Revelado na categoria de base do Bahia, Marcone fala em fazer a carreira toda no clube. Rodeado por torcedores da ONG Mais Social, que cuida de 2,3 mil idosos, ele se emociona ao vê-los ali, com a camisa do clube, fazendo festa por um acesso. "É gratificante, temos de retribuir todos esse carinho. Nossa torcida merece só coisas boas."

Assim como Marcone, outro prata da casa, o lateral Ávine, tem boas histórias para contar em seus 11 anos de clube. "Em 2006, revoltados com nossa fase, alguns torcedores invadiram o treino e não tivemos outra escolha senão sair na mão (brigar) com eles.

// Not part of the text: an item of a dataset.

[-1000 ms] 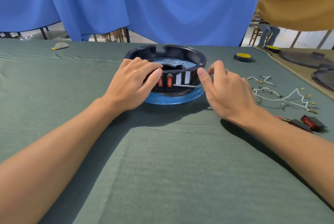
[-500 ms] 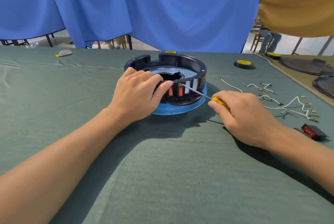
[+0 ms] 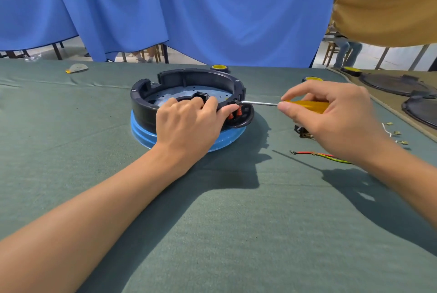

Mas aqui todo mundo é homem e sabia que com raça e dedicação, luta e perseverança, superaríamos tudo", ressalta. "Na época, muitos abandonaram o barco, pediram para sair e sobrou para a gente, da base. Esse acesso nos coroa e é a melhor coisa que ocorreu nos últimos tempos. O Bahia voltou ao Brasileiro para não mais sair de lá."

Outdoors, placas, bandeiras. Nem precisava mandar o recado, já que em todos os cantos da cidade outdoors confirmam suas palavras. "Avisa lá que eu tô voltando. Obrigado, Michael", mostra um deles, com a foto do atacante Adriano, o Michael Jackson da torcida e um dos heróis do acesso. Todos os jogadores, porém, são homenageados. Em cada esquina ou ponto de comércio da cidade pode ser vista a bandeira do Tricolor sendo mostrada com orgulho.

A despedida do calvário baiano ocorreu ontem, diante do Bragantino, em grande festa no Estádio do Morumbi, em homenagem aos milhares de torcedores que vivem em São Paulo. Foi o prolongamento do carnaval que se iniciou no dia 13, com os 3 a 0 na Portuguesa. Os amantes do futebol que se preparem, pois o grito de "Bahêa, Bahêa" agora será ainda mais forte por todo o País.